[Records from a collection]
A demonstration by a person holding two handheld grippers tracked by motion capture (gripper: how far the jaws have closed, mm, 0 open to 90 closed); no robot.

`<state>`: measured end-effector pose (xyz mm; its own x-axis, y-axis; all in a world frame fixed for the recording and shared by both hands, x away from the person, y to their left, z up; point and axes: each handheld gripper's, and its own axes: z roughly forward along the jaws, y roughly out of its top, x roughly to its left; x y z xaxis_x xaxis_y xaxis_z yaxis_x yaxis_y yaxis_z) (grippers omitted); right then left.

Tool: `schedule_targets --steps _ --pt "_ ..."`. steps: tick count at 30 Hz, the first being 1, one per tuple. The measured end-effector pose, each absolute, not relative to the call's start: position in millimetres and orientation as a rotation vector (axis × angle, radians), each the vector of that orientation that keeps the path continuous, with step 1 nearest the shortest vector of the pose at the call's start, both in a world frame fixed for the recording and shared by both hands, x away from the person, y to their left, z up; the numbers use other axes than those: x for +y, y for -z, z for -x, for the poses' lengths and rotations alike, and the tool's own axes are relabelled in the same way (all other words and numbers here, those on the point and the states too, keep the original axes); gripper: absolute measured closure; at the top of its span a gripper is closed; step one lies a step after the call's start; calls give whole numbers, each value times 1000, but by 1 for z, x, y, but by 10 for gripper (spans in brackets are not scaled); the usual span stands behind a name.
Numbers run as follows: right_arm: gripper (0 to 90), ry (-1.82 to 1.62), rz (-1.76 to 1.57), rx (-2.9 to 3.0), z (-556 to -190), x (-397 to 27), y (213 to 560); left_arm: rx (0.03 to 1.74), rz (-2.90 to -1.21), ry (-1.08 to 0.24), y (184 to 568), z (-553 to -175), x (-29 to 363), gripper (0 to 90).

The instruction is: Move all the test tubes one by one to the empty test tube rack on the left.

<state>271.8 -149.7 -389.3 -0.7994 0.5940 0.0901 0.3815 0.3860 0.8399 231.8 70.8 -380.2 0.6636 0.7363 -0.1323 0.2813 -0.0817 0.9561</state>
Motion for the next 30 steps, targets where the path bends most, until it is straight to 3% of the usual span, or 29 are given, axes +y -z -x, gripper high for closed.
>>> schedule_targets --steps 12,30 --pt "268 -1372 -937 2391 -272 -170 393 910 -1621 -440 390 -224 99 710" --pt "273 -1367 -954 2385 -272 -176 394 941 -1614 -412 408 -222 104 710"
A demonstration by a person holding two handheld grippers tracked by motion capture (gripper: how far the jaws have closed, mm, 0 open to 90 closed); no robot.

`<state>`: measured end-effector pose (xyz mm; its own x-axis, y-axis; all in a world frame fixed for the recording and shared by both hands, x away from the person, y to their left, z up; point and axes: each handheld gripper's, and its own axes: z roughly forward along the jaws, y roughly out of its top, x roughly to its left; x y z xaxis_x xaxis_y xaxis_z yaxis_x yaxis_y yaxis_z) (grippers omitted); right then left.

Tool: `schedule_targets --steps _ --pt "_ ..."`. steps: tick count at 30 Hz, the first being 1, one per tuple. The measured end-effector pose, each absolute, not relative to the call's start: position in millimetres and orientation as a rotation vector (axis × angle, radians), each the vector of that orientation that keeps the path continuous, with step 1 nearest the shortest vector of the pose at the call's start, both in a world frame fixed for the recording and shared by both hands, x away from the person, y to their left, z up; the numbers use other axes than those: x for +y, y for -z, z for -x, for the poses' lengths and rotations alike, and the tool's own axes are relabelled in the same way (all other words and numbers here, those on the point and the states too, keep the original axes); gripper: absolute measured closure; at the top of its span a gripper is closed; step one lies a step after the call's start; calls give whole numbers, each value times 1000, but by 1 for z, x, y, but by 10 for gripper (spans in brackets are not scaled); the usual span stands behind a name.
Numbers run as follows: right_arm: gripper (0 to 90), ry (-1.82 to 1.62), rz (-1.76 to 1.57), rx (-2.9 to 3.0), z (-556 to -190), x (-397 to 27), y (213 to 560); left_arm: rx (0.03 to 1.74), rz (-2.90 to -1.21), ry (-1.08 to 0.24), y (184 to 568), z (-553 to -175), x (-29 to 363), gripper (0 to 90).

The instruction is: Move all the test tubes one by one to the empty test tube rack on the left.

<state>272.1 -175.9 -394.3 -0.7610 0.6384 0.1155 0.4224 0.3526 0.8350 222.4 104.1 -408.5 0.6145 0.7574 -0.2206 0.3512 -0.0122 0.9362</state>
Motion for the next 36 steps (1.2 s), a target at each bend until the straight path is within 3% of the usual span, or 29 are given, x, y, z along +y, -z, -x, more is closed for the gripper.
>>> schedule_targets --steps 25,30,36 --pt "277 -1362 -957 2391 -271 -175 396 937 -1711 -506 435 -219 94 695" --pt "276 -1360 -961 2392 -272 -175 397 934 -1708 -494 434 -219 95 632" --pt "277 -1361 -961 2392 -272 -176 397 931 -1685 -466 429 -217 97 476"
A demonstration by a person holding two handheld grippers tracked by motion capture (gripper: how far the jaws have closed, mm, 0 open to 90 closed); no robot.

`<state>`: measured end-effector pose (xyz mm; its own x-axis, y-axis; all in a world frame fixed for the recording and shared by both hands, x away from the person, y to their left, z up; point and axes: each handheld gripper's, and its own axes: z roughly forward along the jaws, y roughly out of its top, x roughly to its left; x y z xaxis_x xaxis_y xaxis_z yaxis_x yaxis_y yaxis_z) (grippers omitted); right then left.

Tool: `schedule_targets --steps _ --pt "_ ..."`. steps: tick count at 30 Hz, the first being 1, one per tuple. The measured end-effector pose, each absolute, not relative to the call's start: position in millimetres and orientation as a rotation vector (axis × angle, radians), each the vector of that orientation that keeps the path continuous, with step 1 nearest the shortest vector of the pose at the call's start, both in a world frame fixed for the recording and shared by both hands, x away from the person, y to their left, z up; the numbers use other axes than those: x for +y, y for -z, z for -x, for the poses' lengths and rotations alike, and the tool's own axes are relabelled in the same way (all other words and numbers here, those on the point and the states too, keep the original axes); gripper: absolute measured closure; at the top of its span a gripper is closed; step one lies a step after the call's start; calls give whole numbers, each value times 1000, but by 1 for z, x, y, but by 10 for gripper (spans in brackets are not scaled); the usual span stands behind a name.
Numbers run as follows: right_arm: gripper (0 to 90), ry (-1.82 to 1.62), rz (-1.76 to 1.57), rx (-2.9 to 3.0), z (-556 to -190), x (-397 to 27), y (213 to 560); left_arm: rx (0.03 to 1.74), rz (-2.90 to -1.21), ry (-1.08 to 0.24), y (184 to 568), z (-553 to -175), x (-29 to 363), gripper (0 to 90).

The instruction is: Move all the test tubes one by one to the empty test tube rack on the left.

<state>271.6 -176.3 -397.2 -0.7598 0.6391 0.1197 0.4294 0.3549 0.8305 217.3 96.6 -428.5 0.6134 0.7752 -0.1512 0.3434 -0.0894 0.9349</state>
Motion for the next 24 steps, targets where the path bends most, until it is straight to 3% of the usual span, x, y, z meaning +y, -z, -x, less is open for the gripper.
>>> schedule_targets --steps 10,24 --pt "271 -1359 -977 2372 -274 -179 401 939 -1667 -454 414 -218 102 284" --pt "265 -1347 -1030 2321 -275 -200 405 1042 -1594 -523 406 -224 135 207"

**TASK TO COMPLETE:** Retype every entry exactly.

**ANSWER BOX:**
A demonstration by a person holding two handheld grippers tracked by motion capture (gripper: how far the jaws have closed, mm, 0 open to 90 closed); no robot.

`<state>`: measured end-effector pose (xyz mm; its own x-axis, y-axis; all in a world frame fixed for the recording and shared by both hands, x away from the person, y to their left, z up; point and axes: each handheld gripper's, and its own axes: z roughly forward along the jaws, y roughly out of its top, x roughly to its left; x y z xaxis_x xaxis_y xaxis_z yaxis_x yaxis_y yaxis_z) (grippers omitted); right then left.

Tool: `schedule_targets --steps _ --pt "_ ..."`. steps: tick count at 30 Hz, the first being 1, one per tuple. The measured end-effector pose, each absolute, not relative to the call's start: position in millimetres and orientation as a rotation vector (axis × angle, radians), each the vector of that orientation that keeps the path continuous, with step 1 nearest the shortest vector of the pose at the call's start, both in a world frame fixed for the recording and shared by both hands, x away from the person, y to their left, z up; the numbers use other axes than those: x for +y, y for -z, z for -x, for the poses' lengths and rotations alike, and the tool's own axes are relabelled in the same way (all other words and numbers here, those on the point and the states too, keep the original axes); gripper: absolute measured closure; at the top of its span a gripper is closed; step one lies a step after the call's start; calls give whole numbers, each value times 1000, but by 1 for z, x, y, but by 10 for gripper (spans in brackets are not scaled); the usual span stands behind a name.
Numbers run as follows: right_arm: gripper (0 to 90), ry (-1.82 to 1.62), rz (-1.76 to 1.57), rx (-2.9 to 3.0), z (-556 to -190), x (-397 to 27), y (213 to 560); left_arm: rx (0.03 to 1.74), rz (-2.90 to -1.21), ry (-1.08 to 0.24), y (184 to 568), z (-553 to -175), x (-29 to 363), gripper (0 to 90).

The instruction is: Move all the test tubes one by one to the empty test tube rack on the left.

<state>271.8 -149.7 -389.3 -0.7994 0.5940 0.0901 0.3815 0.3860 0.8399 231.8 70.8 -380.2 0.6636 0.7363 -0.1323 0.2813 -0.0817 0.9561</state>
Motion for the next 30 steps, targets where the path bends most, until it is straight to 3% of the usual span, or 29 are given, axes +y -z -x, gripper high for closed.
>>> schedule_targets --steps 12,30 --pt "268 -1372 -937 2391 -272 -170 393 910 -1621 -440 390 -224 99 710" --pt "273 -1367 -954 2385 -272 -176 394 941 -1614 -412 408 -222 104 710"
A demonstration by a person holding two handheld grippers tracked by motion capture (gripper: how far the jaws have closed, mm, 0 open to 90 closed); no robot.

`<state>`: measured end-effector pose (xyz mm; its own x-axis, y-axis; all in a world frame fixed for the recording and shared by both hands, x away from the person, y to their left, z up; point and axes: each handheld gripper's, and its own axes: z roughly forward along the jaws, y roughly out of its top, x roughly to its left; x y z xaxis_x xaxis_y xaxis_z yaxis_x yaxis_y yaxis_z) (grippers omitted); right then left.

Tool: `schedule_targets --steps _ --pt "_ ..."`. steps: tick count at 30 Hz, the first being 1, one per tuple. The measured end-effector pose, each absolute, not relative to the call's start: position in millimetres and orientation as a rotation vector (axis × angle, radians), each the vector of that orientation that keeps the path continuous, with step 1 nearest the shortest vector of the pose at the call's start, both in a world frame fixed for the recording and shared by both hands, x away from the person, y to their left, z up; the numbers use other axes than those: x for +y, y for -z, z for -x, for the poses' lengths and rotations alike, and the tool's own axes are relabelled in the same way (all other words and numbers here, those on the point and the states too, keep the original axes); gripper: absolute measured closure; at the top of its span a gripper is closed; step one lies a step after the call's start; calls give whole numbers, each value times 1000, but by 1 for z, x, y, but by 10 for gripper (spans in brackets are not scaled); the usual span stands behind a name.
Numbers run as follows: right_arm: gripper (0 to 90), ry (-1.82 to 1.62), rz (-1.76 to 1.57), rx (-2.9 to 3.0), z (-556 to -190), x (-397 to 27), y (213 to 560); left_arm: rx (0.03 to 1.74), rz (-2.90 to -1.21), ry (-1.08 to 0.24), y (184 to 568), z (-553 to -175), x (-29 to 363), gripper (0 to 90).

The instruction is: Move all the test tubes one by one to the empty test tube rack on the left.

<state>272.1 -175.9 -394.3 -0.7610 0.6384 0.1155 0.4224 0.3526 0.8350 222.4 104.1 -408.5 0.6145 0.7574 -0.2206 0.3512 -0.0122 0.9362</state>
Motion for the next 36 steps (1.2 s), a target at each bend until the straight path is within 3% of the usual span, or 29 are given, x, y, z along +y, -z, -x, more is closed for the gripper.
>>> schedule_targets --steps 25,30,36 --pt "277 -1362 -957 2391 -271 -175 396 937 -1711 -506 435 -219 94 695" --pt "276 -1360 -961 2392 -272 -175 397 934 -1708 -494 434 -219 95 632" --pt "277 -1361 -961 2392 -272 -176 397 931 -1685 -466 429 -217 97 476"
A demonstration by a person holding two handheld grippers tracked by motion capture (gripper: how far the jaws have closed, mm, 0 open to 90 closed); no robot.

`<state>`: measured end-effector pose (xyz mm; its own x-axis, y-axis; all in a world frame fixed for the recording and shared by both hands, x away from the person, y to their left, z up; point and axes: each handheld gripper's, and its own axes: z roughly forward along the jaws, y roughly out of its top, x roughly to its left; x y z xaxis_x xaxis_y xaxis_z yaxis_x yaxis_y yaxis_z) (grippers omitted); right then left.

Tool: `schedule_targets --steps _ --pt "_ ..."`. steps: tick count at 30 Hz, the first being 1, one per tuple. The measured end-effector pose, each absolute, not relative to the call's start: position in millimetres and orientation as a rotation vector (axis × angle, radians), each the vector of that orientation that keeps the path continuous, with step 1 nearest the shortest vector of the pose at the call's start, both in a world frame fixed for the recording and shared by both hands, x away from the person, y to their left, z up; the numbers use other axes than those: x for +y, y for -z, z for -x, for the poses' lengths and rotations alike, and the tool's own axes are relabelled in the same way (all other words and numbers here, those on the point and the states too, keep the original axes); gripper: absolute measured closure; at the top of its span a gripper is closed; step one lies a step after the call's start; calls give whole numbers, each value times 1000, but by 1 for z, x, y, but by 10 for gripper (spans in brackets are not scaled); the usual span stands behind a name.
Numbers run as follows: right_arm: gripper (0 to 90), ry (-1.82 to 1.62), rz (-1.76 to 1.57), rx (-2.9 to 3.0), z (-556 to -190), x (-397 to 27), y (213 to 560); left_arm: rx (0.03 to 1.74), rz (-2.90 to -1.21), ry (-1.08 to 0.24), y (184 to 568), z (-553 to -175), x (-29 to 363), gripper (0 to 90).

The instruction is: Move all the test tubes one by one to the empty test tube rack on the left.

<state>271.6 -176.3 -397.2 -0.7598 0.6391 0.1197 0.4294 0.3549 0.8305 217.3 96.6 -428.5 0.6134 0.7752 -0.1512 0.3434 -0.0894 0.9349</state>
Motion for the next 24 steps, targets where the path bends most, until it is straight to 3% of the usual span, x, y, z meaning +y, -z, -x, less is open for the gripper.
>>> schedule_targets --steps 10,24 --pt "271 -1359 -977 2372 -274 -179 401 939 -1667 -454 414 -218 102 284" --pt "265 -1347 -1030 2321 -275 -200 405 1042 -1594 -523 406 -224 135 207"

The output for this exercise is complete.